* **Brief**
State how many lines of the entries hold the string "outline", and nothing more.

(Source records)
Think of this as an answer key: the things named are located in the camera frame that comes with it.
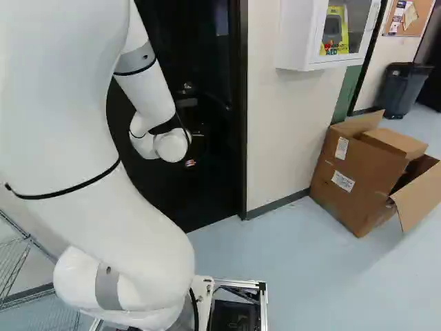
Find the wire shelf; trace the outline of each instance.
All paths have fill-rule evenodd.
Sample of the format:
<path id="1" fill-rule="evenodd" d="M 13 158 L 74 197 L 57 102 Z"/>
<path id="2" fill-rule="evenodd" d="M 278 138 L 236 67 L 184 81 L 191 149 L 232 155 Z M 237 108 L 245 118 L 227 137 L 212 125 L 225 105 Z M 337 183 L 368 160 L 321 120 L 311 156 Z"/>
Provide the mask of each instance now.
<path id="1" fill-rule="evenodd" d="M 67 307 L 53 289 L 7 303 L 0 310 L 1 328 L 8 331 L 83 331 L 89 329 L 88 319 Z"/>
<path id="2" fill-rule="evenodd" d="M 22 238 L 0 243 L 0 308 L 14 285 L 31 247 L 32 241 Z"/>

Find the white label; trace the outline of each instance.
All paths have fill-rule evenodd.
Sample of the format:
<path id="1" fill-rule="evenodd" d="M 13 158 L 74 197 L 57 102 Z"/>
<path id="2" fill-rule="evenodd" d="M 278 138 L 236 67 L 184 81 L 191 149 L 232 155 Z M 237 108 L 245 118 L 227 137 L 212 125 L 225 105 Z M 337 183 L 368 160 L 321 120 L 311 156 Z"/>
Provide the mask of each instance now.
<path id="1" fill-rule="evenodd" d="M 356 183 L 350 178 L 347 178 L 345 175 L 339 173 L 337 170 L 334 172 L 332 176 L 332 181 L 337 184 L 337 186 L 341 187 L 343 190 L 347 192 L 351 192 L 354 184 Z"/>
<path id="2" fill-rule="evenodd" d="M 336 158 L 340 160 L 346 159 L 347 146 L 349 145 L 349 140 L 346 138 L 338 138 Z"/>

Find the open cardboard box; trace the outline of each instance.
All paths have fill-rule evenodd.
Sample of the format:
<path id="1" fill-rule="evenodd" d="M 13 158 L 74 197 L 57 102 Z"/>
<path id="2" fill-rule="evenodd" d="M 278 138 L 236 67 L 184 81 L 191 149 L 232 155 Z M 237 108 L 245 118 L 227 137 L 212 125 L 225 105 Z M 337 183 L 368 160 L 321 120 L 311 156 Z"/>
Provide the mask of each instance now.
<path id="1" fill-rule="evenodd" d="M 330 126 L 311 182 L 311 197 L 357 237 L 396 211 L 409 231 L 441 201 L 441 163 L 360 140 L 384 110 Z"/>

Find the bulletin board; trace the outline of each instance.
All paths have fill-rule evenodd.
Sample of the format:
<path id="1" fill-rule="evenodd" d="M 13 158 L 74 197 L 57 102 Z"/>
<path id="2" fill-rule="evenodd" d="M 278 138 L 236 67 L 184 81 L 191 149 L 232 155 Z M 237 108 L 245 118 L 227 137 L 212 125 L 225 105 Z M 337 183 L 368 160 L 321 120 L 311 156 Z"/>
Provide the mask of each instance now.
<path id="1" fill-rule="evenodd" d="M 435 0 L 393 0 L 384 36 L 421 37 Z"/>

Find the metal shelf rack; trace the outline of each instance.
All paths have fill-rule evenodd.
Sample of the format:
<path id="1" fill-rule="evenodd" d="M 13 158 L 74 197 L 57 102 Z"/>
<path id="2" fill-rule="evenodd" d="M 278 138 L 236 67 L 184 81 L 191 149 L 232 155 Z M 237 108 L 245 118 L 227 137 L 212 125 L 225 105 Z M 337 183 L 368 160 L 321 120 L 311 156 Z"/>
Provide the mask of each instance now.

* **Written answer**
5